● Instructions for the task: Line by line, return everything in the listing exactly.

● Recorded data:
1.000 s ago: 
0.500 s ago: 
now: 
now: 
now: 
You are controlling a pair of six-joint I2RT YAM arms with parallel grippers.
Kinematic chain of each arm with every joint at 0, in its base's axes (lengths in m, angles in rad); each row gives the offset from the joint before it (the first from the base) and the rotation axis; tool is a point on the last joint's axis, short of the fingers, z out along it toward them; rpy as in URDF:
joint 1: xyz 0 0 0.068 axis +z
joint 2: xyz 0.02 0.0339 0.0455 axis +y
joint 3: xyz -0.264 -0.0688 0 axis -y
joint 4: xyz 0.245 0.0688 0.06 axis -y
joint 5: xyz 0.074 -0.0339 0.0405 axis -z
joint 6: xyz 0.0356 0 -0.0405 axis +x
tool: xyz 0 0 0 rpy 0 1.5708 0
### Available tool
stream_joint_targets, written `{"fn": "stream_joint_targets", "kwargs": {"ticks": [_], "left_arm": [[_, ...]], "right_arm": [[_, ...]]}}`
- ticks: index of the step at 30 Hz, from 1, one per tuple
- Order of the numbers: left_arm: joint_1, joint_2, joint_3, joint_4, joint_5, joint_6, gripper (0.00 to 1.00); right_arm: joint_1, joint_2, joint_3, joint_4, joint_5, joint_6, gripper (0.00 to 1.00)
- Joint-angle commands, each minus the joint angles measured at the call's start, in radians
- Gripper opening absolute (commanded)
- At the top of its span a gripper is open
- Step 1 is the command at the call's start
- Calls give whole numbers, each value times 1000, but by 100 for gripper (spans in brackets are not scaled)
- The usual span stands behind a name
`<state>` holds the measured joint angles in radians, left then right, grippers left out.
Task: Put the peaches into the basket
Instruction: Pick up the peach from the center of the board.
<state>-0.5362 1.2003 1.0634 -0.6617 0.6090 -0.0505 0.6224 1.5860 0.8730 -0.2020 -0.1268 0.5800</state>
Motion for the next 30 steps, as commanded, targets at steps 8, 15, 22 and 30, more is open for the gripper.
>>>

● Output for this task:
1.000 s ago: 
0.500 s ago: 
now: 
now: 
now: 
You are controlling a pair of six-joint I2RT YAM arms with parallel grippers.
Kinematic chain of each arm with every joint at 0, in its base's axes (lengths in m, angles in rad); each row gives the offset from the joint before it (the first from the base) and the rotation axis; tool is a point on the last joint's axis, short of the fingers, z out along it toward them; rpy as in URDF:
joint 1: xyz 0 0 0.068 axis +z
joint 2: xyz 0.02 0.0339 0.0455 axis +y
joint 3: xyz -0.264 -0.0688 0 axis -y
joint 4: xyz 0.245 0.0688 0.06 axis -y
joint 5: xyz 0.074 -0.0339 0.0405 axis -z
joint 6: xyz 0.0356 0 -0.0405 axis +x
tool: xyz 0 0 0 rpy 0 1.5708 0
### Available tool
stream_joint_targets, written `{"fn": "stream_joint_targets", "kwargs": {"ticks": [_], "left_arm": [[_, ...]], "right_arm": [[_, ...]]}}`
- ticks: index of the step at 30 Hz, from 1, one per tuple
- Order of the numbers: left_arm: joint_1, joint_2, joint_3, joint_4, joint_5, joint_6, gripper (0.00 to 1.00); right_arm: joint_1, joint_2, joint_3, joint_4, joint_5, joint_6, gripper (0.00 to 1.00)
- Joint-angle commands, each minus the joint angles measured at the call's start, in radians
- Gripper opening absolute (commanded)
- At the top of its span a gripper is open
- Step 1 is the command at the call's start
- Calls give whole numbers, each value times 1000, but by 100 for gripper (spans in brackets are not scaled)
- The usual span stands behind a name
`<state>` holds the measured joint angles in radians, left then right, grippers left out.
Task: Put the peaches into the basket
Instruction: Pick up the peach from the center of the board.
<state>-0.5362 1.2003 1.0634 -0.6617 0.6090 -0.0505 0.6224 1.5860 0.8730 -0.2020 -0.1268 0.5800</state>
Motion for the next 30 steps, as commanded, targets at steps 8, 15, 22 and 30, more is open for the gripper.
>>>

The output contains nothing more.